Auditors EY cited client confidentiality
TOP accountancy firm Ernst & Young cited client confidentiality when it was initially approached to provide a statement to detectives investigating the former Anglo Irish Bank, according to informed sources.
The firm, one of the top five in the country, was criticised last Friday for its role as auditor of Anglo at the sentencing of three former bank executives for conspiring to transfer €7.2bn to conceal losses on Anglo’s balance sheet in 2008.
Judge Martin Nolan said it “beggared belief” that Ernst & Young had signed off on Anglo’s interim accounts.
Informed sources said detectives investigating the €7.2bn transfer from Irish Life and Permanent to Anglo Irish Bank approached Ernst & Young — now rebranded EY — for a statement relating to the accounts.

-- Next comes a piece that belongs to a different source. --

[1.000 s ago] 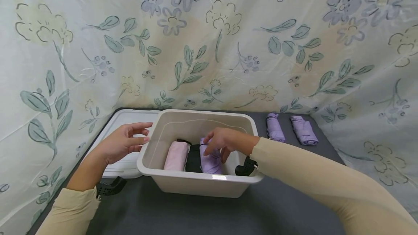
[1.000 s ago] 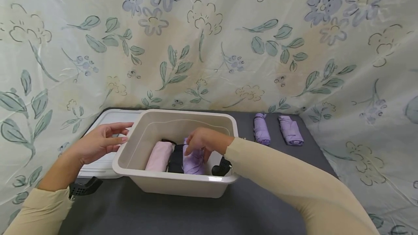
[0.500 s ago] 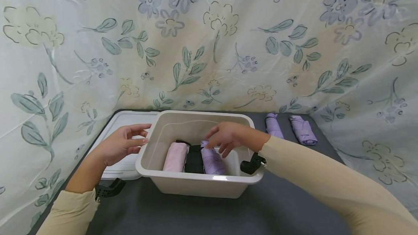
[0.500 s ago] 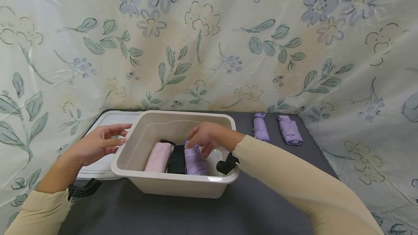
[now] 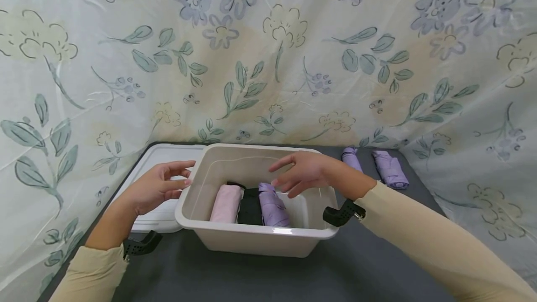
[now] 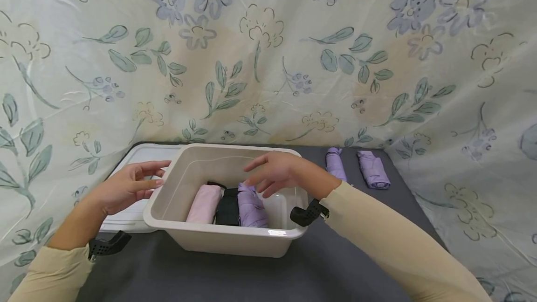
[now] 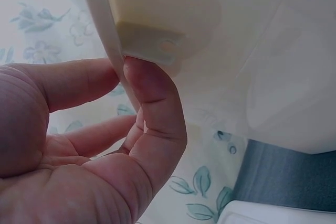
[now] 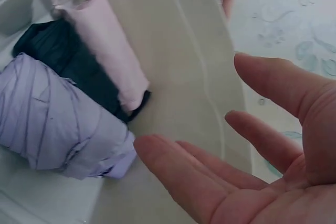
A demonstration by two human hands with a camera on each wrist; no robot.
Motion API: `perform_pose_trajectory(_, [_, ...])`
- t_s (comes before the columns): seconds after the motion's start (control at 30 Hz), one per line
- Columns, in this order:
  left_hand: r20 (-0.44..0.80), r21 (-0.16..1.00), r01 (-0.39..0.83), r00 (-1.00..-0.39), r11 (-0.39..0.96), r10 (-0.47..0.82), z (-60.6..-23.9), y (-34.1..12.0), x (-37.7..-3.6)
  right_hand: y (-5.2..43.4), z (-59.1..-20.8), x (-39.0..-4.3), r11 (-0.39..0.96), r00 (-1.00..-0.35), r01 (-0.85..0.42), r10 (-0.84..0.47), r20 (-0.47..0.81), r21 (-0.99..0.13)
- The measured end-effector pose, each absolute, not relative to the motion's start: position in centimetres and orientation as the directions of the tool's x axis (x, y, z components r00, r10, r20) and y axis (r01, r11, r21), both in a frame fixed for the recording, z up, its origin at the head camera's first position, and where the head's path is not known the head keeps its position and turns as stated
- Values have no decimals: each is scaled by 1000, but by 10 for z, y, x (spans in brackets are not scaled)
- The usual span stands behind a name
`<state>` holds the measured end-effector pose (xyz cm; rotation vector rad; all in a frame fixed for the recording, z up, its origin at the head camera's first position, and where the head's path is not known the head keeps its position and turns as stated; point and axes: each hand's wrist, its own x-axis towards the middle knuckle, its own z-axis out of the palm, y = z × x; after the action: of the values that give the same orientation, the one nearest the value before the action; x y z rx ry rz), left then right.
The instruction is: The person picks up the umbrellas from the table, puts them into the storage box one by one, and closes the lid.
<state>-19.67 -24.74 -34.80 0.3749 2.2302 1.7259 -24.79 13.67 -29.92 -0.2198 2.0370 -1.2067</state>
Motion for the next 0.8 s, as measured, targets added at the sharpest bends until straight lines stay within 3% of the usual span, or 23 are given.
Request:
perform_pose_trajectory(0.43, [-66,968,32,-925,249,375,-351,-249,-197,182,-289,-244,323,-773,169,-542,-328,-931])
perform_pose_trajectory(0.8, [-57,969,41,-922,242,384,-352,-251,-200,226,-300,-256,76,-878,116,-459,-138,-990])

Approaches were made through the firm’s solicitors, A&L Goodbody, according to an informed source. Detectives were told EY was not in a position to make a statement because of client confidentiality.
Garda investigators then “changed tack” and approached the nationalised Anglo Irish Bank — which had been renamed IBRC — to discuss the possibility of waiving client confidentiality.
However, EY was in a position to provide a statement to gardai in 2011, according to the informed source.
In a statement issued after Friday’s sentencing, EY said it had fully co-operated with requests from prosecutors regarding its role as auditor for the bank.
“EY was not a party to these proceedings. EY fully co-operated with requests from the prosecution for witnesses and documentation in this matter.
“Neither the prosecution nor the defence chose to call any EY witness to give evidence at the trial in front of Judge Nolan. We will not be commenting further on this matter due to ongoing proceedings.”
Willie McAteer (65) and John Bowe (52), both former Anglo executives, and Denis Casey (56), the former chief executive of Irish Life and Permanent, received jail sentences last Friday for conspiring to move €7.2bn from Irish Life and Permanent on to Anglo’s books in a circular transaction.
At the sentencing, Judge Nolan commented on EY’s role as auditors to the bank. The judge said the firm “should have known what was happening if they did their job properly”.
He said “it seems incomprehensible how these accounts were signed” and that he did not know if it was “blindness or wilful blindness”.
IBRC, as the bank was renamed after it was nationalised, issued legal proceedings against EY in 2012 but the civil action has been suspended pending the outcome of criminal cases.
In a statement responding to news of the IBRC’s civil action in 2012, EY has said it will defend “the quality of our work performed in the Anglo audit and we will vigorously defend any such proceedings”.
An investigation by the Chartered Accountants Regulatory Body, Carb, has also been on hold at the request of the DPP. A spokesperson for Carb said the organisation would be “resuming contact” with the DPP to establish the next step.
EY took a High Court case to halt the regulator’s inquiry into its conduct as auditor but lost that case in 2011. The High Court ruled the firm was out of time and had not shown arguable grounds to “effectively torpedo and thus fatally terminate” the inquiry by Carb’s special investigator.
EY argued that the investigation was unfair.